Nodes only talk to relays, relays talk amongst each other, and also the talk to the base.

The relays create a mesh network amongst themselves. They broadcast every message they receive to every other relay. With this layout, only one relay has to be within range of the base, and each relay only needs to be within range of one other relay. The relays don't have addresses and broadcast blindly to each other. Logic is setup to prevent infinite rebroadcast loops between the relays.

Nodes broadcast their messages to relays, but not to each other. If more than one relay can listen to a node, each relay will re-transmit that reading along to the base, creating a bit of redundancy. Nodes have delivery acknowledgment.

The base potentially receives multiple copies of the same node message and only accepts the first instance of it.

ADVANTAGES:
-simple to setup.
-no addresses needed.
-nodes can be eliminated in favor of an all relay network.
-small, under 8k. Could get smaller with some tinkering (remove printf from RF24)

DISADVANTAGES:
-relay messages flood the network. The number of messages (should be) (number of relays)^2. So with a large number of relays, a huge amount of traffic is generated.
-The logic to stop infinite relay loops probably needs to be worked on more. It is very simple at this point and probably the most likely point of failure.
-At this time, no acknowledgement of [relay >-> base]messages.
-At this time, one way communication only.

To get this working, the most straight-forward setup is with three boards. Burn node, relay, and base to each and they should all start talking to each other. Other possible setups would be two or more relays, or relays and a base. There is some testing code in the relays to send out a broadcast (look at the bottom for Serial.read), negating the need for a node.

I tried this with one relay, and one base.

When I type in the Serial Monitor on the relay, I see dots for every character, but I haven't seen any response
on the base. Shouldn't I see "Got message from 0x" for each character?

I had trouble compiling with the gerg library until I moved rf24HQ out of my libraries directory. I didn't seem to have this problem with the original RF24 library. Strange.

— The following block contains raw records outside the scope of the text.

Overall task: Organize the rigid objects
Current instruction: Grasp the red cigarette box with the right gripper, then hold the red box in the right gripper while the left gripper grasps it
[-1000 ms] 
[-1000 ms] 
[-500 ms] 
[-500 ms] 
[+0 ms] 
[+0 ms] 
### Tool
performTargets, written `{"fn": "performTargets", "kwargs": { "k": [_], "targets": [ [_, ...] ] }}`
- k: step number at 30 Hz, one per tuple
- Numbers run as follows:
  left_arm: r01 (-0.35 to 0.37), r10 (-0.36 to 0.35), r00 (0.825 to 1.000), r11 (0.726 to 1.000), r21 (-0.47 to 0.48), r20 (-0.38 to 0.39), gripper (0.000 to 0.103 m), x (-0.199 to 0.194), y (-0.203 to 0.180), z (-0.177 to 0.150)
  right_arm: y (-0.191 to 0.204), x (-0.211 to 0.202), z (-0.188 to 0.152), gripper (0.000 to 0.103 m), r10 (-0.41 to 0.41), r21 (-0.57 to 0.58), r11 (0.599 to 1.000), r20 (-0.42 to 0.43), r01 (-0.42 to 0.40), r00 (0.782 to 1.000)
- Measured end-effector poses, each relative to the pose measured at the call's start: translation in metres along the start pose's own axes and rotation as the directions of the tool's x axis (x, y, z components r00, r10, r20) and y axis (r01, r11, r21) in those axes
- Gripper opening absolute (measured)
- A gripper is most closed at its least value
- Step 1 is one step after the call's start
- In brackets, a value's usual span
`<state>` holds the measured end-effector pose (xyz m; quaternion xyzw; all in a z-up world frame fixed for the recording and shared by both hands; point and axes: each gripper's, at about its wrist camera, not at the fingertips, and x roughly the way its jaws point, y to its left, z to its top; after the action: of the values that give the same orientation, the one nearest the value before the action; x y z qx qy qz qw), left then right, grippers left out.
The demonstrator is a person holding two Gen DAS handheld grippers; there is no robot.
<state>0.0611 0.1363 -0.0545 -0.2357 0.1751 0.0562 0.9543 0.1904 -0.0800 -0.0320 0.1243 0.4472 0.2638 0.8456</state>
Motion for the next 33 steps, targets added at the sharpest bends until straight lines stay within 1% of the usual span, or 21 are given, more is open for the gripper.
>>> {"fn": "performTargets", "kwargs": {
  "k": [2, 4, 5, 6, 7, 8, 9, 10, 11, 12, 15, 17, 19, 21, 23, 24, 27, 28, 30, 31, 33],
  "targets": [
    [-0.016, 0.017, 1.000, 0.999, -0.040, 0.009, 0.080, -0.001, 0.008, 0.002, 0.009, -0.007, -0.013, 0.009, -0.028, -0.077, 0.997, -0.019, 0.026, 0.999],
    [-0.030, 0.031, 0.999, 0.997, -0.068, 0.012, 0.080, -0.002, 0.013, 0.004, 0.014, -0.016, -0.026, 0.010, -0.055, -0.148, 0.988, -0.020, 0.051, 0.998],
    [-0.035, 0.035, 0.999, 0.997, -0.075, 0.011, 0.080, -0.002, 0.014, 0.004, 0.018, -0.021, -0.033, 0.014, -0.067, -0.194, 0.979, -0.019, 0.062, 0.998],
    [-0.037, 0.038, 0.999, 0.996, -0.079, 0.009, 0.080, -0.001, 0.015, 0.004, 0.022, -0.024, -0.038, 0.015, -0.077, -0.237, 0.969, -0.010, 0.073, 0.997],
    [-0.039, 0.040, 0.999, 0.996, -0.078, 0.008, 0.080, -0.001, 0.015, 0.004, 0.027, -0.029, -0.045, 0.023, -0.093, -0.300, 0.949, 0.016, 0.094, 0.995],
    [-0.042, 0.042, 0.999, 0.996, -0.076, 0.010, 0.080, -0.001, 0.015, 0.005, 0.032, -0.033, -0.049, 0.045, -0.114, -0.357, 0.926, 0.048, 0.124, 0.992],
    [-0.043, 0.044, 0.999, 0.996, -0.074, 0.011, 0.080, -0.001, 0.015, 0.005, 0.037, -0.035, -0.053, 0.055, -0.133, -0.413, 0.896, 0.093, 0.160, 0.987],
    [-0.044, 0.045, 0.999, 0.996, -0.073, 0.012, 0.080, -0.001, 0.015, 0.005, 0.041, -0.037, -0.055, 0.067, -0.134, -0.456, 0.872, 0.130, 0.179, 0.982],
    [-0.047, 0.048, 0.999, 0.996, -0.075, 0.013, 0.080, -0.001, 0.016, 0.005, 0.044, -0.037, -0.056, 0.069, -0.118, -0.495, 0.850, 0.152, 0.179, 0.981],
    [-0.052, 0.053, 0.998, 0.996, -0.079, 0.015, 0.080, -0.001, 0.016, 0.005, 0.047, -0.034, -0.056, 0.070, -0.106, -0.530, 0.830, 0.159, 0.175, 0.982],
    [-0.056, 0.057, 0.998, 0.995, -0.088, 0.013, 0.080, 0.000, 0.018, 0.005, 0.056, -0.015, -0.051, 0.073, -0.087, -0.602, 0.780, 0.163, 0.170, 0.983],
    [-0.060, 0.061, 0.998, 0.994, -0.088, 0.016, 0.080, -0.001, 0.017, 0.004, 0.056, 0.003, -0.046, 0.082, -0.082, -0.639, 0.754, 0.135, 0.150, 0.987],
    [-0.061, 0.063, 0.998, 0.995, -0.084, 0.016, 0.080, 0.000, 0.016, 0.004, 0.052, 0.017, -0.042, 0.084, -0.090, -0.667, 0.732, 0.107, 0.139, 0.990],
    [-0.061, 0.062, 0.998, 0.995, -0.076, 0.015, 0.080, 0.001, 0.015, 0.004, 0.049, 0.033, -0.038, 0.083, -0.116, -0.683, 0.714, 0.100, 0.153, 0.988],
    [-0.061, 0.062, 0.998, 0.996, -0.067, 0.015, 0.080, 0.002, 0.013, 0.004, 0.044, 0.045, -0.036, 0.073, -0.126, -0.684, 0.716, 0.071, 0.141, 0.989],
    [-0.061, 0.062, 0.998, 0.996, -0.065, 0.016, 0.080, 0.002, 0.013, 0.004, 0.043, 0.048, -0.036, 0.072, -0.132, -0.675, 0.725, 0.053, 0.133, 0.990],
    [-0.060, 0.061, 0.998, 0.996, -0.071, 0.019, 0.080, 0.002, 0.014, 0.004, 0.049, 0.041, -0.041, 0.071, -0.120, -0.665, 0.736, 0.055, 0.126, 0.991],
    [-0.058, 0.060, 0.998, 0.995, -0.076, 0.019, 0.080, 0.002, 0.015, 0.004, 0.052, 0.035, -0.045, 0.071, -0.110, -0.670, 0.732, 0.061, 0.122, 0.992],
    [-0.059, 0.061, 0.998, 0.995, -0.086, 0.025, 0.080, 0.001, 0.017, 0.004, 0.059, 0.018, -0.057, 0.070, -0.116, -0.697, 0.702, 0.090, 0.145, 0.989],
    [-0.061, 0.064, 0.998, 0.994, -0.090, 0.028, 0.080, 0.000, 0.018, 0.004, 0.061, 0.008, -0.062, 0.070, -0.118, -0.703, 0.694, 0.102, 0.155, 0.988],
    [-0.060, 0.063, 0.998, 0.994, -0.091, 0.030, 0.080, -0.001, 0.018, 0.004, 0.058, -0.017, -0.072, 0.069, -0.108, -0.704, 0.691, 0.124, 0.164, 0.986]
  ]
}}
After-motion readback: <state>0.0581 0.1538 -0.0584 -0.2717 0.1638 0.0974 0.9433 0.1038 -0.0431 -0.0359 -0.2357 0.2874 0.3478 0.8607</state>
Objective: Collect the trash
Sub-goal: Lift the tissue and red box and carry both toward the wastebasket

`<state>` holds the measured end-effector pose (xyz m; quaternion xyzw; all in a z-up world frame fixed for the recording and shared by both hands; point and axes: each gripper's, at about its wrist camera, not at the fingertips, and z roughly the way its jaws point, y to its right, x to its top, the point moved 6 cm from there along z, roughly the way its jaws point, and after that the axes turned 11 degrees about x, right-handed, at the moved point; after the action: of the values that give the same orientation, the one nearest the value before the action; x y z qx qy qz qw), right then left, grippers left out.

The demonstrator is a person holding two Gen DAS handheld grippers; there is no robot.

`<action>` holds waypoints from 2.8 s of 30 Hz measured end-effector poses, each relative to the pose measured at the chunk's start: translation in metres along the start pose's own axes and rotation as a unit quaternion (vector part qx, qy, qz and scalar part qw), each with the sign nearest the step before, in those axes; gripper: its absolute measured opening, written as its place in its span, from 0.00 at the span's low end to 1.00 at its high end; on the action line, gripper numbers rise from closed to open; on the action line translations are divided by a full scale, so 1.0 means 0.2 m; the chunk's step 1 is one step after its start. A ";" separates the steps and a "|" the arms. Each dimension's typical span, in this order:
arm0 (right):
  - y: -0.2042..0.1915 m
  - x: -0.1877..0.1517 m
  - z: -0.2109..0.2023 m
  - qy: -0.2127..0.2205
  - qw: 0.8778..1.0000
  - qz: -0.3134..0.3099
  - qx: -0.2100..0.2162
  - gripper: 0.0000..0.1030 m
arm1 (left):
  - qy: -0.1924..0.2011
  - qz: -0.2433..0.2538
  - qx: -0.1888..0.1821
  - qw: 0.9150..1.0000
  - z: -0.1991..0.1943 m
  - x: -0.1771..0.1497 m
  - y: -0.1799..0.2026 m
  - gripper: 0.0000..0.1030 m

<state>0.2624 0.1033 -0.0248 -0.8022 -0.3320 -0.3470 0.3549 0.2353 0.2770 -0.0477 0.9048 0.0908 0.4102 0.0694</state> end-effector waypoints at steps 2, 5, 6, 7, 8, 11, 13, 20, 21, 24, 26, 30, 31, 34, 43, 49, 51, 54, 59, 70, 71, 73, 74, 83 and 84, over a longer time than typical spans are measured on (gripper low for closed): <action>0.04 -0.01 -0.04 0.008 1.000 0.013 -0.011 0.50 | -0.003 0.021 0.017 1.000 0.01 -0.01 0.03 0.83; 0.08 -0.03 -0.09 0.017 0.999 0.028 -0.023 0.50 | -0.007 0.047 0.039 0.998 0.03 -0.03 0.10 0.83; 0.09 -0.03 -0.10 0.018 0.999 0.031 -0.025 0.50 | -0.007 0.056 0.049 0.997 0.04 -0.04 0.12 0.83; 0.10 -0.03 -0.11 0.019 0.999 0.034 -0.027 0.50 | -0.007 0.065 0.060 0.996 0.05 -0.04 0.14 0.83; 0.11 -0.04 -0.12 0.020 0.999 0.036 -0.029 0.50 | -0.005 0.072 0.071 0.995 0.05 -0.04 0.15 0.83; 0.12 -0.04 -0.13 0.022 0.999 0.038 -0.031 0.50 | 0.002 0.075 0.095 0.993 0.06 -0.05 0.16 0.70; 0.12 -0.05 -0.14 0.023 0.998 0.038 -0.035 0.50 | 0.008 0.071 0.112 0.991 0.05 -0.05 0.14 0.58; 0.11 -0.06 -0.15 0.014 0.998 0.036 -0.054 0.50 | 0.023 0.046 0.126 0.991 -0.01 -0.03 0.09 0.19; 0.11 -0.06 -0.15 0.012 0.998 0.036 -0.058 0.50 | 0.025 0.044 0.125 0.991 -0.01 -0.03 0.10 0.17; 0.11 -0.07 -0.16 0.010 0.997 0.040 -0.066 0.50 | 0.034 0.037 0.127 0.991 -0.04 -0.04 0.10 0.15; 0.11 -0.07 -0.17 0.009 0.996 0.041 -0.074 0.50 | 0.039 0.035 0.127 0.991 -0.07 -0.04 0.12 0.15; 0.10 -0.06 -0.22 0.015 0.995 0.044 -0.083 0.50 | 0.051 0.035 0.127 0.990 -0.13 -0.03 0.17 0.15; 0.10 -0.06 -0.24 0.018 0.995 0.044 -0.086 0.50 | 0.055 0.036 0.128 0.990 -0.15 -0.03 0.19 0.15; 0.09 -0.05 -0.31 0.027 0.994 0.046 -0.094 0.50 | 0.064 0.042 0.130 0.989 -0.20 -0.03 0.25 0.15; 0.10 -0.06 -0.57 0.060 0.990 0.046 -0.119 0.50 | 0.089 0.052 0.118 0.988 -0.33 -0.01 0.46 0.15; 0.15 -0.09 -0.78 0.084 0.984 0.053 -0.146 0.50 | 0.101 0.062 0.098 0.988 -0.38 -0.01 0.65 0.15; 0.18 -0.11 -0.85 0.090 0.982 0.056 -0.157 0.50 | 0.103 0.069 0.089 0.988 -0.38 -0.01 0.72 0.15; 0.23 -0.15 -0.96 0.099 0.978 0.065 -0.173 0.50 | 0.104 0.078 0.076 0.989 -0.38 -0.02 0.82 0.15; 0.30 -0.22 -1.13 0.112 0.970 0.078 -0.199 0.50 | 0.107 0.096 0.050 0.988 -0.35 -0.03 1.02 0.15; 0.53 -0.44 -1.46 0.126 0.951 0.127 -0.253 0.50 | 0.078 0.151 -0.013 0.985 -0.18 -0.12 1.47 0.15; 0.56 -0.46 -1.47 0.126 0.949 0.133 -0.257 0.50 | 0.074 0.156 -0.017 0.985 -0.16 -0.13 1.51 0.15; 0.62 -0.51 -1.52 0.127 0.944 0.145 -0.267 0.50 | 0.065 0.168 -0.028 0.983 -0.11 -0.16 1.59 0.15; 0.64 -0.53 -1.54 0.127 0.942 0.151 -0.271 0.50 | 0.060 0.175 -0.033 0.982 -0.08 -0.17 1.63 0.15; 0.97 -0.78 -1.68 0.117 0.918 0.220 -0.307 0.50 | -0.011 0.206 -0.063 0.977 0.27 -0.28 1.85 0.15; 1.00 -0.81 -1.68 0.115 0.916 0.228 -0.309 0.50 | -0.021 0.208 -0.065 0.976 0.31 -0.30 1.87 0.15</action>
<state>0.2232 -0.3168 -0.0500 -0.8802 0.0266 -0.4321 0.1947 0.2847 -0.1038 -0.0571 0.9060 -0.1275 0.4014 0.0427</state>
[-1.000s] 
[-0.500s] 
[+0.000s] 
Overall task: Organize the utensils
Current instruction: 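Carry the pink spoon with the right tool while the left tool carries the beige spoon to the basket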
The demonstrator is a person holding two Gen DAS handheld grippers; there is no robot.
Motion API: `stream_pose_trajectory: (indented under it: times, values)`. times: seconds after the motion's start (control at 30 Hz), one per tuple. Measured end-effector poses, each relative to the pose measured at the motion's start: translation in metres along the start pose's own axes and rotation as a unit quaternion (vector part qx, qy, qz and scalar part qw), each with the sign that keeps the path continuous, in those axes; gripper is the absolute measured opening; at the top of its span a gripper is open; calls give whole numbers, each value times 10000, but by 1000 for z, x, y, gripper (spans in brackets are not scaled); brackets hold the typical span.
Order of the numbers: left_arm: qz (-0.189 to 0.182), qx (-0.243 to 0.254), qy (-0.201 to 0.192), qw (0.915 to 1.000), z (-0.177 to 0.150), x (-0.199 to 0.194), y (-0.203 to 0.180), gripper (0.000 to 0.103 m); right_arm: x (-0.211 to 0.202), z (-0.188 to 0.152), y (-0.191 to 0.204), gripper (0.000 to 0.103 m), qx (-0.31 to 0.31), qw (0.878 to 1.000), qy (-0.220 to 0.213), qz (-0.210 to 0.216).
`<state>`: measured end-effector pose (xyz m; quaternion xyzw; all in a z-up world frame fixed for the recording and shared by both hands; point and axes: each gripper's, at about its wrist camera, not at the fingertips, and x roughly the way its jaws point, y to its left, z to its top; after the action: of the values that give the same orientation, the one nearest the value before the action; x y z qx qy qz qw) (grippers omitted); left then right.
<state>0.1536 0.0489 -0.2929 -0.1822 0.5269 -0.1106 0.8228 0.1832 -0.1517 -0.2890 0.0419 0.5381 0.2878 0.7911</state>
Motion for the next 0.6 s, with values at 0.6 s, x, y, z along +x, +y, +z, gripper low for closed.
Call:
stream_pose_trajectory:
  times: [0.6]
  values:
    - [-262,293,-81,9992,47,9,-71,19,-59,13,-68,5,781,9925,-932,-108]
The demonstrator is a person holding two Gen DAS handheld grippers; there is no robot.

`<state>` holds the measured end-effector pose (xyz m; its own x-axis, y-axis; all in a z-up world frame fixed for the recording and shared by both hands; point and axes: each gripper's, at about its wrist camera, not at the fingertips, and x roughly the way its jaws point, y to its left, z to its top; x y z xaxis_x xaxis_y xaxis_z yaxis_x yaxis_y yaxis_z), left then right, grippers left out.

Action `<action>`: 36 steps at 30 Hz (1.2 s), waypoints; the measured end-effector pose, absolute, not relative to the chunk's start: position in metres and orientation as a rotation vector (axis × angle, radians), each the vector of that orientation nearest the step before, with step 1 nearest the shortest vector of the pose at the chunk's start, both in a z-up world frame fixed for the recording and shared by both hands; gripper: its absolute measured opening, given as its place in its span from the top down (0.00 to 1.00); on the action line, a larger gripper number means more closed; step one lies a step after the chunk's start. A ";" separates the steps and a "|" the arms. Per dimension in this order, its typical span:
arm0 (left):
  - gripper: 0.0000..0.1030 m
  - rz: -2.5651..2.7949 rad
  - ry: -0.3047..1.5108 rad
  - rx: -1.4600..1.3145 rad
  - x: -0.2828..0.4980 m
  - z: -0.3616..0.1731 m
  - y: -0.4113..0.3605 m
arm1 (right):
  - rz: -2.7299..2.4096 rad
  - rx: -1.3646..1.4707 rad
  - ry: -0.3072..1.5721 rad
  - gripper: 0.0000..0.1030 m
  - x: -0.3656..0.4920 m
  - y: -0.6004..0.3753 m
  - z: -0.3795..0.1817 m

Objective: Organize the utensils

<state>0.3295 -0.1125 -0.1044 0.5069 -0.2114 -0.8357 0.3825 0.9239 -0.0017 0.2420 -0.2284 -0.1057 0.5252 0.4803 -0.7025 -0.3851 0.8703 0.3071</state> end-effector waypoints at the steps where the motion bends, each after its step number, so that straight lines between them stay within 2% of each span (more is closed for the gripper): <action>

Looks like an interesting implementation. Hope I can make it work.

-transfinite

Well, it's tough to debug, but the relay seems to be working on the software end. There is no error checking with relay -> base. I would put a node sketch on one and a relay sketch on another and run that. The node will ACK if the message was received. If it is telling you NACK, then you know something is likely wrong with your hardware setup. Make sure your CE and CSN pins are set correctly as those are the only things that might be different if you had the hardware working under a different library. Another part to check, because RF24 had to be replaced, in my experience, you can't just rename the old folder, it will confuse the IDE, the entire old folder needs to be moved out of the libraries folder. The last thing is something I learned the hard way. Unplug and let your modules power down. If you, for example, open a reading or writing pipe in another library, then install another library without powering down, whatever pipe was left open will continue to be open. This can cause some silent errors.

I got a chance to test this again yesterday with good results.

I did as you suggested, with one node and one relay. As long as they were in range, I was getting ACKs for each transmission, and I was seeing the relay respond that it was receiving the message.

Next I added the base. I moved the location of the relay roughly half way between the node and the base, and it worked perfectly. It really extended the range of the node, and it never missed a transmission. The node and base were in different rooms, and before adding the relay, the reception was hit and miss. Afterward, only hits. Pretty impressive!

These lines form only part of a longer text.